I didn’t get a chance to see the rest of Pigeon Forge, which somebody told me was “Redneck Vegas.” Judging from the billboards on the highway they must have some pretty good shit goin on in the area.
I didn’t get a picture of it but one of the things I saw alot of signs for was what I thought was a stage show about the Titanic. Turns out it’s a museum of questionable taste that opened in 2010. The building is shaped like the ship (half scale), built inside a pool, you get a ticket with the name of a real passenger and are able to touch “a real iceberg.”

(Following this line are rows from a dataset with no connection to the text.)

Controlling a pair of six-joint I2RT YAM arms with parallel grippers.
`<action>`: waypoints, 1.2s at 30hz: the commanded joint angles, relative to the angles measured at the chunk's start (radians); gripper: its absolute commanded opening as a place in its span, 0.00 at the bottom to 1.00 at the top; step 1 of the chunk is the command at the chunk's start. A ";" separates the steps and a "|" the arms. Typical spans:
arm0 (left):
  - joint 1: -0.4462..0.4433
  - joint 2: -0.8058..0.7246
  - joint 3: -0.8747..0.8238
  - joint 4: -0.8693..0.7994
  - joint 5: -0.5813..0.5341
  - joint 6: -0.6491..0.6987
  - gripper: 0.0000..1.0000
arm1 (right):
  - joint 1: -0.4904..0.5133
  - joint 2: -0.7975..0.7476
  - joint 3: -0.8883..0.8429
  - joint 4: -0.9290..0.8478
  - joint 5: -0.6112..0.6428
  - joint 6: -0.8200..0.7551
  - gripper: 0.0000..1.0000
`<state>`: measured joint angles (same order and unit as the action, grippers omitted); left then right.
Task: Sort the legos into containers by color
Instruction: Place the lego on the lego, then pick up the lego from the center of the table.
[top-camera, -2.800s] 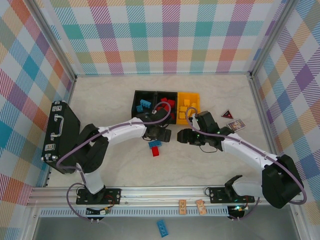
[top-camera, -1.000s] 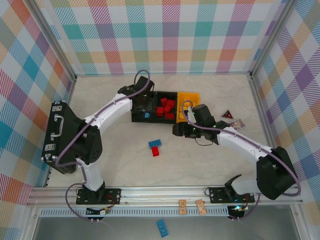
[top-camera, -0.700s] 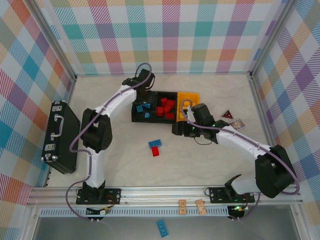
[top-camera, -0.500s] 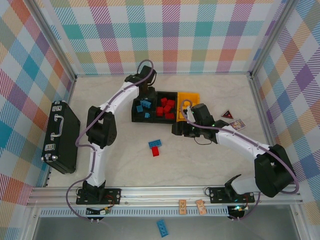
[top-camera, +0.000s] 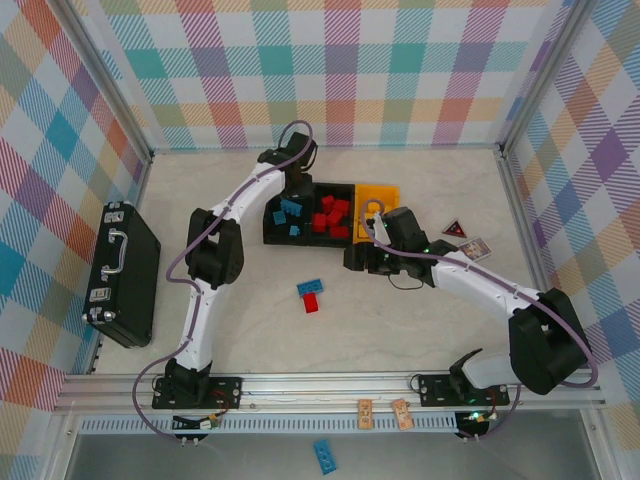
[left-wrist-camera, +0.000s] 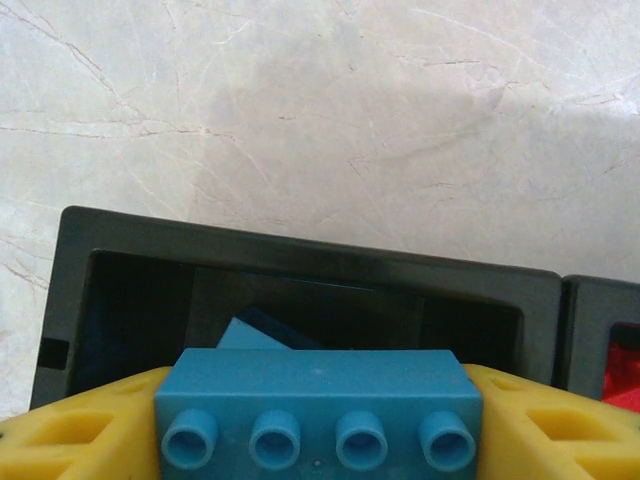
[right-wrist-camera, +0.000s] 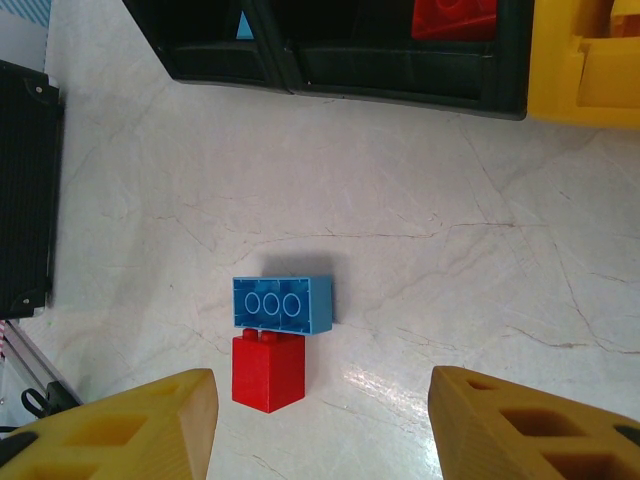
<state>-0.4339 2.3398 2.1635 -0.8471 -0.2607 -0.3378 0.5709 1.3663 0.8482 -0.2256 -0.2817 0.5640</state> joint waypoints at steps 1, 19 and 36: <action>0.014 -0.003 0.030 -0.030 -0.024 0.011 0.69 | 0.006 -0.013 0.003 0.005 -0.002 0.006 0.58; -0.023 -0.361 -0.372 0.089 0.082 -0.030 0.72 | 0.006 -0.046 0.012 -0.021 -0.002 -0.010 0.58; -0.248 -0.740 -0.973 0.213 0.167 -0.322 0.79 | 0.006 -0.098 -0.021 -0.104 0.003 -0.043 0.60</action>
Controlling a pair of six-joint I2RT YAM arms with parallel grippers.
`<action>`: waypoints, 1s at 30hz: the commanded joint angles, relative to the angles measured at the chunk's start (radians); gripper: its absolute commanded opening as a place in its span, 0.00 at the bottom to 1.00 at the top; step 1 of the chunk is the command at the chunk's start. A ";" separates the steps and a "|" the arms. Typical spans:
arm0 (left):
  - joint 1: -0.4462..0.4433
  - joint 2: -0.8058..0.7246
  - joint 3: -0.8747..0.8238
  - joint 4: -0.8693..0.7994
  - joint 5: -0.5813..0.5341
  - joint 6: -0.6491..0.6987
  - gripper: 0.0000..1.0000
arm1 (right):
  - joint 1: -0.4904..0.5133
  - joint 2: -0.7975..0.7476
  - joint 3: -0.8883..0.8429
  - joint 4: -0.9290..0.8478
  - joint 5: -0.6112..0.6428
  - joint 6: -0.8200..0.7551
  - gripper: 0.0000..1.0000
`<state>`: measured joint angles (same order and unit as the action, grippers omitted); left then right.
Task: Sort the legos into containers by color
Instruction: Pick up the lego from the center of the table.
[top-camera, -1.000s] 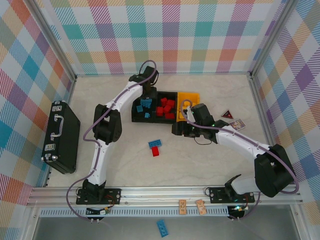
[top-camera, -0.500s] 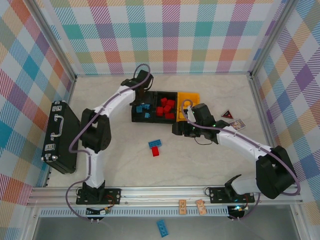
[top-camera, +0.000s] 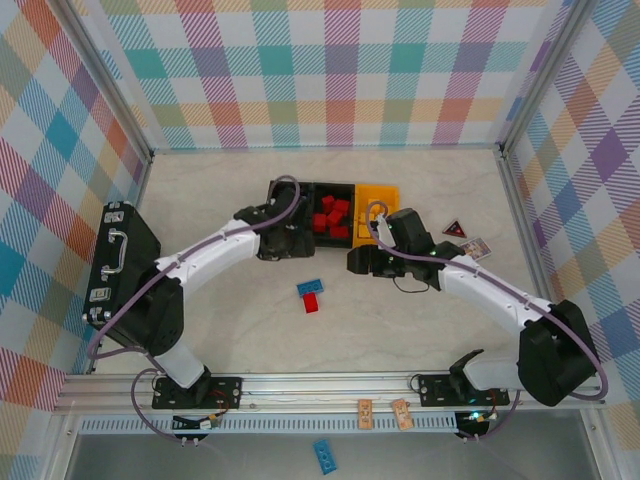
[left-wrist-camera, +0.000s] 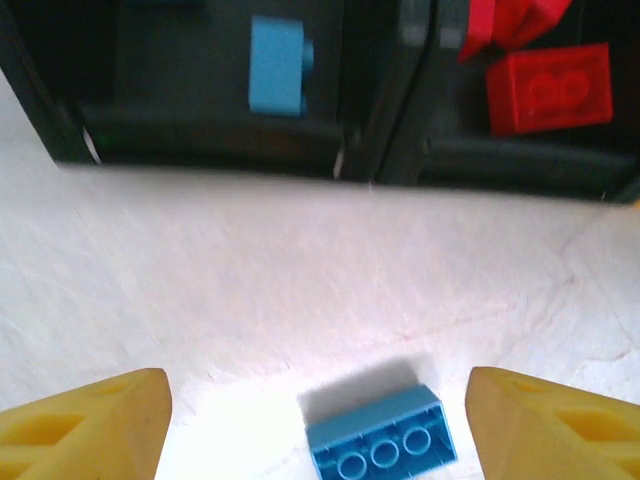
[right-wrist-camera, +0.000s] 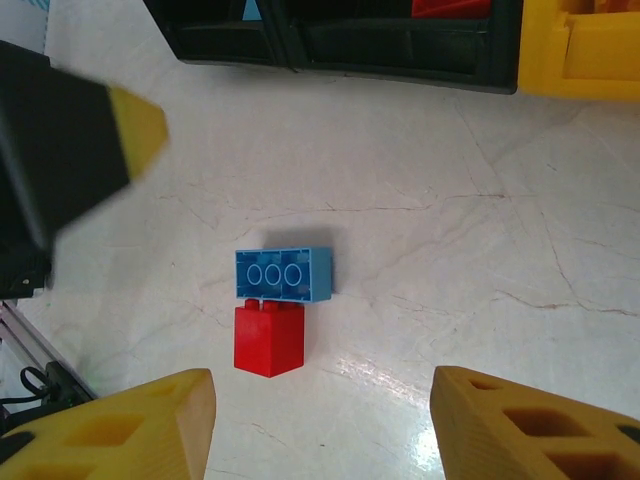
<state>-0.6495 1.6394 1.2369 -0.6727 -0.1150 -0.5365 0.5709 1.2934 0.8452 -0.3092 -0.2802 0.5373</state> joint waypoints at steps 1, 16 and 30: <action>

Wow. Unrelated to that, I really like Tennessee. I gotta go back, you guys.
NOTE: This will be part 1 in a trilogy or tryptych of reviews tied in to my Tennessee trip. Don’t worry, the other ones won’t be as long and detailed. They only got one Dollywood there.
October 1st, 2014 at 2:00 pm
I love the stuff Dolly cut with Porter Wagoner and the solo stuff she cut with him producing. She left him because he was way too controlling and she wanted to cut pop. She was right as far as becoming a star, but I really don’t like any of that stuff. Give me “Daddy Come and Get Me” any day over “9 to 5”. The “drunk history” show had a bit about Porter and Dolly which is only a bit romanticized. As much as I love that early Dolly stuff, I always drive past Dollywood without stopping on my way to Nashville. Thanks for the thoughtful write up.